Peningkatan Ekspor ke Tiongkok Atasi Defisit

peningkatan-ekspor-ke-tiongkok-atasi-defisit

Jakarta, (Analisa). Pengamat ekonomi Institute for Development of Economics and Finance (Indef) Ahmad Heri Firdaus menilai upaya pendekatan pemerintah untuk men­dorong ekspor nasional ke Tiong­kok dapat mengatasi persoalan neraca perdagangan yang masih mengalami defisit.

Heri dalam pernyataan yang diterima di Jakarta, Kamis (18/7), mengatakan, upaya pendekatan ini harus dilakukan karena potensi pasar Tiongkok saat ini sangat besar dan Indonesia masih mem­punyai produk maupun komoditas eks­por unggulan.

“Sebenarnya masih bisa diupayakan berbagai strategi. Jadi yang namanya berdagang atau bekerja sama itu, dalam hal ini, kita konteksnya bersaing, jadi produknya yang bersaing,” katanya.

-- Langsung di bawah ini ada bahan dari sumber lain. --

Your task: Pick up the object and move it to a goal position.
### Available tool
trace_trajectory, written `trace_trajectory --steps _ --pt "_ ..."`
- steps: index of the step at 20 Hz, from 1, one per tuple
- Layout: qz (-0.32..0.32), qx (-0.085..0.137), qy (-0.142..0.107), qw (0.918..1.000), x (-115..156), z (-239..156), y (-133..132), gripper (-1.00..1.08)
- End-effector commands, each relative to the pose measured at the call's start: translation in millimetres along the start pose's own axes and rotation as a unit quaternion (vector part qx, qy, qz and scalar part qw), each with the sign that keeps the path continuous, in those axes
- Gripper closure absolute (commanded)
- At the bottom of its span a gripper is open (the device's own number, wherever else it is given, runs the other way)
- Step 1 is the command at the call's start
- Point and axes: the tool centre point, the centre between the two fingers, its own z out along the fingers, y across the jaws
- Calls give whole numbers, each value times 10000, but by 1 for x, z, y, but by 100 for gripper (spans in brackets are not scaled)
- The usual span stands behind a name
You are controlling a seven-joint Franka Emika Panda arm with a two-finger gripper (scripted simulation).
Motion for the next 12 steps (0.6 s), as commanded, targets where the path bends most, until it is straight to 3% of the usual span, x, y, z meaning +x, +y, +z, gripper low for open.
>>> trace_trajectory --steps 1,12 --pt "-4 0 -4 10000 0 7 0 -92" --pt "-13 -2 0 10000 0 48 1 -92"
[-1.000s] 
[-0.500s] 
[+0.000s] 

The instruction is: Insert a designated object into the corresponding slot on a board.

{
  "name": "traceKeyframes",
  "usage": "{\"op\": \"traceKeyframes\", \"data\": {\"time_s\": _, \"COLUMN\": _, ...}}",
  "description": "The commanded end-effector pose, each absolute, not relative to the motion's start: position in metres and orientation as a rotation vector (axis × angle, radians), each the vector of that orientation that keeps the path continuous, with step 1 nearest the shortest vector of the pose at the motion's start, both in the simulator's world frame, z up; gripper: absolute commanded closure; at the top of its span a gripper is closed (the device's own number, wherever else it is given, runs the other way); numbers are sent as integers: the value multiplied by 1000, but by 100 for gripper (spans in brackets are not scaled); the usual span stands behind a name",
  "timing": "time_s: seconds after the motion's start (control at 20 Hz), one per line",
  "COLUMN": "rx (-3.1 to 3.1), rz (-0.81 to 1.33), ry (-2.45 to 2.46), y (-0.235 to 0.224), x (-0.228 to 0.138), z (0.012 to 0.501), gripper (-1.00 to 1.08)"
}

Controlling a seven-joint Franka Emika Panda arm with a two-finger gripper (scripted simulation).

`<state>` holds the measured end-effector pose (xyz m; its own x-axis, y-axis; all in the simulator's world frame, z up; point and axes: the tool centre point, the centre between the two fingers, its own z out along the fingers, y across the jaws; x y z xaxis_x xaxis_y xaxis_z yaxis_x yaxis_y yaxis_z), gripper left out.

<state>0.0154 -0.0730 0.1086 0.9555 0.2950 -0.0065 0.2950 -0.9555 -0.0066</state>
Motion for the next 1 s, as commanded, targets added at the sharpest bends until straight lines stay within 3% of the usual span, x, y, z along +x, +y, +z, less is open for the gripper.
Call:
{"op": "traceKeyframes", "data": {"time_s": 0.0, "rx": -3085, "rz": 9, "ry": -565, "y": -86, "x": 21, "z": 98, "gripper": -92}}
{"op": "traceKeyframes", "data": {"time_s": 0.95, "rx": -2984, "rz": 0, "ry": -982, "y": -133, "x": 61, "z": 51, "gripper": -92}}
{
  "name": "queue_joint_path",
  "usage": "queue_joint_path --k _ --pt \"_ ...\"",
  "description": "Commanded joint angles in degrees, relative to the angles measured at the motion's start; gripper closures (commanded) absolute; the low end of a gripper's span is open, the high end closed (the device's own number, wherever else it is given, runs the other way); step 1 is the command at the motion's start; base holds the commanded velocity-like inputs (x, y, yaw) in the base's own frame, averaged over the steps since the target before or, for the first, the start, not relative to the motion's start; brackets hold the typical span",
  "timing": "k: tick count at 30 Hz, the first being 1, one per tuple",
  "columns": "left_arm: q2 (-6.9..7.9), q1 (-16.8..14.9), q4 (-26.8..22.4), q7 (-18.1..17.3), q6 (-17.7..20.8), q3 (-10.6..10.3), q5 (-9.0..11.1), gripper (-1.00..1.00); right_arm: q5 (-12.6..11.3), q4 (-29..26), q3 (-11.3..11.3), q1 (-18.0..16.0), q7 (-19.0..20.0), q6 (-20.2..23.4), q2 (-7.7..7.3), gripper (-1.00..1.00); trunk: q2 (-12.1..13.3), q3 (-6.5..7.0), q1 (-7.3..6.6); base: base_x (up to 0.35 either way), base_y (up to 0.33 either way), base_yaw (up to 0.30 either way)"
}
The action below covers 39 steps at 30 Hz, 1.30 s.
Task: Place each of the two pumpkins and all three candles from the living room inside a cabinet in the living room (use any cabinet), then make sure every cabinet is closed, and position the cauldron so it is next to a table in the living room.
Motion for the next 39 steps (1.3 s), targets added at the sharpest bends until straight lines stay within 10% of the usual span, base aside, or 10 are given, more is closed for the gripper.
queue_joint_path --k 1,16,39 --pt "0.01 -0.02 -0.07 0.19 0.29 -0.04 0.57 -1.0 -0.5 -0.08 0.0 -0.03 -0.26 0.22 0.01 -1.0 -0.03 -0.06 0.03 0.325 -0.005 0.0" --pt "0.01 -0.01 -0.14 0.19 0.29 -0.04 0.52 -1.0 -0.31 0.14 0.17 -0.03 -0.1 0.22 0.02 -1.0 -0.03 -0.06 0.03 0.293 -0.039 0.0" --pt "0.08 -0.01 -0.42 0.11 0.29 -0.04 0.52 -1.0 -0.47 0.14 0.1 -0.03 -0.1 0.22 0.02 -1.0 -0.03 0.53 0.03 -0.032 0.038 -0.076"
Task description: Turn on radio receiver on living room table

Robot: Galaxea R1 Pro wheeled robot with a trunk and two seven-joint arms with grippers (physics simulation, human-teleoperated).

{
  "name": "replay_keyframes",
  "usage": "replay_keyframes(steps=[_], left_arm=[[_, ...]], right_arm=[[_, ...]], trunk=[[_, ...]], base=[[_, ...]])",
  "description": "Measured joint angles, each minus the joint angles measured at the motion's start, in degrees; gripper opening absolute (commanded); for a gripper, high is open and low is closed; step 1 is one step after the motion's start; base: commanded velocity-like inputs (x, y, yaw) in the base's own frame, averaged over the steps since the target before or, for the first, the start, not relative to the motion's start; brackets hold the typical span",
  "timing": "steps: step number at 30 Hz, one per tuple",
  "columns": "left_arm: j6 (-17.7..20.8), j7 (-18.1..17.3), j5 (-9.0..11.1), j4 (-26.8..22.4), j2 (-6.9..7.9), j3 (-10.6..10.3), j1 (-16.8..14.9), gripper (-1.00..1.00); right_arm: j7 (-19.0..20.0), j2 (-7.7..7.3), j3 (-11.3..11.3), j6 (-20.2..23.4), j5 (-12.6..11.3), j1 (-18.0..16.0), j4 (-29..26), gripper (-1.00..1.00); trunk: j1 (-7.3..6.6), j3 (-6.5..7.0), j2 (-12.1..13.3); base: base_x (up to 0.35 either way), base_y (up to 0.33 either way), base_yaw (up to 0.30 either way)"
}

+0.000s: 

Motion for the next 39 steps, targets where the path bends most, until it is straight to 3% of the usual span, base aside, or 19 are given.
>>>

Heri menambahkan, sebagai upaya untuk memulai, pemerintah dapat segera mengidentifikasi produk atau komoditas unggulan dari Indonesia yang bisa diop­timalkan produksinya untuk mening­katkan nilai ekspor nasional.

Menurut dia, optimalisasi produksi tersebut dapat menekan nilai defisit neraca perdagangan dengan Tiongkok yang telah meningkat hingga mencapai 18,4 miliar dolar AS pada 2018, diban­dingkan realisasi pada 2017 sebesar 12,68 miliar dolar AS.

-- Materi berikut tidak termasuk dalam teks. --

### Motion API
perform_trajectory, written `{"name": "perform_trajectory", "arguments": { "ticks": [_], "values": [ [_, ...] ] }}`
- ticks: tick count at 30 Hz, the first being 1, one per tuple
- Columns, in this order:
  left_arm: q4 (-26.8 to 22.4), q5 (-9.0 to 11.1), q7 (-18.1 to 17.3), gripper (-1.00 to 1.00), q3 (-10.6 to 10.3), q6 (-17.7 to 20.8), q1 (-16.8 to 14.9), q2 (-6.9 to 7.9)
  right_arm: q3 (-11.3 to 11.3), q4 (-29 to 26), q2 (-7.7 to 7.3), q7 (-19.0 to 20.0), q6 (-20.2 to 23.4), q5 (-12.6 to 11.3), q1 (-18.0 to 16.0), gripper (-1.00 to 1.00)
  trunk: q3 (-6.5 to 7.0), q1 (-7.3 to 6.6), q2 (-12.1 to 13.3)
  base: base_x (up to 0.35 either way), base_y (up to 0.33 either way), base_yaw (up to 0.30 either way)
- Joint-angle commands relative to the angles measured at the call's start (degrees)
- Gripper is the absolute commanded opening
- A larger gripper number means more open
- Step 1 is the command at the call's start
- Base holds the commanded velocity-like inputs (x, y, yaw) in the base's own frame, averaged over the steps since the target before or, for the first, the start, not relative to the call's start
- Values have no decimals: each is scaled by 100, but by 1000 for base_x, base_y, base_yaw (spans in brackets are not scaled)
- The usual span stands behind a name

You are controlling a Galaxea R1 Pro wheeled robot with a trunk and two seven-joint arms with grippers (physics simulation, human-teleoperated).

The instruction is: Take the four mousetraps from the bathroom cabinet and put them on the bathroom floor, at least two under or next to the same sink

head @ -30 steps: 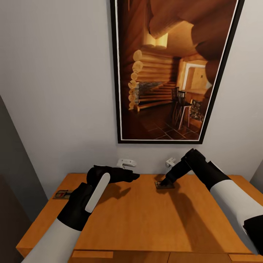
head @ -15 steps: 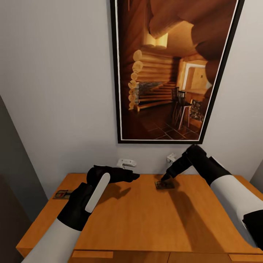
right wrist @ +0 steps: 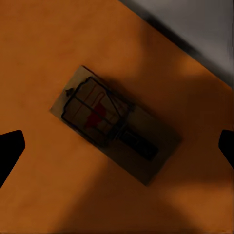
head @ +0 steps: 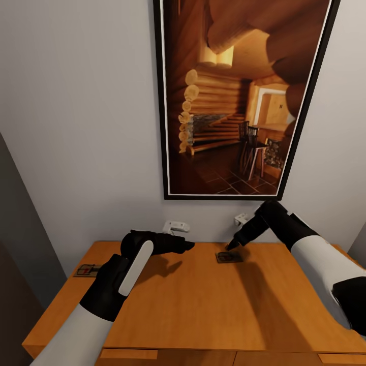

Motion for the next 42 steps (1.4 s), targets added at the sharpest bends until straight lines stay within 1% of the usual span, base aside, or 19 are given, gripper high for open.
{"name": "perform_trajectory", "arguments": {
  "ticks": [1, 6, 8, 10, 15, 19, 27, 40, 42],
  "values": [
    [-3, 42, 39, 100, -2, 21, -5, -1, 12, 106, 0, 45, 18, 48, -41, 100, -8, 0, -5, 0, 0, 0],
    [-3, 44, 40, 100, -2, 21, -5, -2, 12, 500, 26, 1, -108, 52, -135, 100, -8, 0, -5, 0, 0, 0],
    [-3, 44, 41, 100, -2, 21, -5, -2, 12, 585, 64, -42, -158, 53, -151, 100, -8, 0, -5, 0, 0, 0],
    [-3, 44, 42, 100, -2, 21, -5, -2, 12, 615, 91, -69, -175, 53, -156, 100, -8, 0, -5, 0, 0, 0],
    [-3, 44, 39, 100, -2, 21, -5, -2, 13, 708, 224, -215, -227, 50, -173, 100, -8, 0, -5, 0, 0, 0],
    [-3, 44, 40, 100, -2, 21, -5, -2, 12, 740, 271, -278, -238, 47, -177, 100, -8, 0, -5, 0, 0, 0],
    [-3, 45, 38, 100, -2, 21, -5, -2, 12, 759, 299, -314, -249, 45, -180, 100, -8, 0, -5, 0, 0, 0],
    [-3, 36, 43, 100, -2, 21, -5, -2, 11, 747, 297, -320, -240, 45, -181, 100, -8, 0, -5, 0, 0, 0],
    [-3, 36, 44, 100, -2, 21, -5, -2, 11, 746, 296, -320, -242, 45, -181, 100, -43, 44, -85, 0, 0, 0]
  ]
}}
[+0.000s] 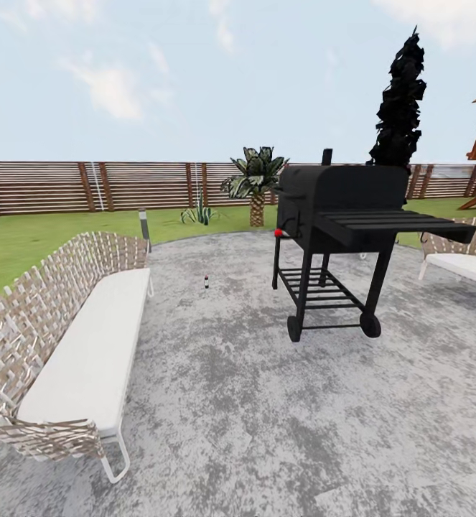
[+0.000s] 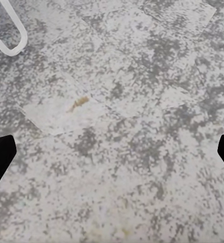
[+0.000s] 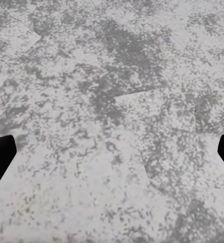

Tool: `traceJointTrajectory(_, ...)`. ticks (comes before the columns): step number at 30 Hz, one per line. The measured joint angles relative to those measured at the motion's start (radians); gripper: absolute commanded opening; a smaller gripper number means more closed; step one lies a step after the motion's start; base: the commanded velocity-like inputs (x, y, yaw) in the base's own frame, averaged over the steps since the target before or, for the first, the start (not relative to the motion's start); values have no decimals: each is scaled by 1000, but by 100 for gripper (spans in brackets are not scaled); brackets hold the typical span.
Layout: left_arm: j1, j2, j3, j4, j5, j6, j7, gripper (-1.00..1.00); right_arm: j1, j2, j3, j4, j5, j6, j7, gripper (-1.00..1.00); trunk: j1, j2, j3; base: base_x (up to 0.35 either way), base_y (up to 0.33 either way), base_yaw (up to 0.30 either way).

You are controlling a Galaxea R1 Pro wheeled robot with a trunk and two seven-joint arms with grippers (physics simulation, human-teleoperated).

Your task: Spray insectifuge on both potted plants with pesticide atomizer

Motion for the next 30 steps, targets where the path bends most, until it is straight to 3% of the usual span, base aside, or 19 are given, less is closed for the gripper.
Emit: traceJointTrajectory(30, 0, -1, -2, 0, -8, 0, 0, 100, 0, 1, 0, 2, 0, 0, -1, 100, 115, -210, -137, 0, 0, 0)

Untuk periode Januari-Juni 2019, ekspor Indonesia ke Tiongkok juga ter­pantau turun dari periode sama tahun lalu, yaitu dari sebelumnya sebesar 11,13 miliar dolar AS menjadi 10,34 miliar dolar AS, dengan nilai impor In­donesia dari Tiongkok justru mening­kat dari 35,76 miliar dolar AS menjadi 45,53 miliar dolar AS.

“Artinya dengan perang dagang, Ti­ongkok bisa mencari pasar alternatif selain ke Amerika Serikat. Mereka bisa ke Indonesia, India dan negara lainnya,” ujar Heri.

Dengan kondisi ini, Heri menyaran­kan pemerintah untuk lebih cermat me­nangkap peluang perdagangan, terutama budidaya sejumlah komoditas pertanian yang kerap dianggap sepele oleh pen­duduk Indonesia agar kebutuhan negara tujuan ekspor dapat dipenuhi.

Ia mengharapkan adanya upaya stan­dar produksi komoditas tanaman agar dapat lebih mudah diekspor ke pasar global, apalagi sejumlah negara seperti Tiongkok dan Jepang kerap member­lakukan non-tariff measure (NTM) ter­hadap produk-produk ma­ka­nan impor.

Secara keseluruhan, menurut dia, Tiongkok dengan populasi mencapai 20 persen penduduk dunia masih meru­pakan pasar potensial bagi ekspor nasi­onal yang saat ini mulai terdampak oleh ketidakpastian perekonomian global akibat tingginya tensi perang da­gang.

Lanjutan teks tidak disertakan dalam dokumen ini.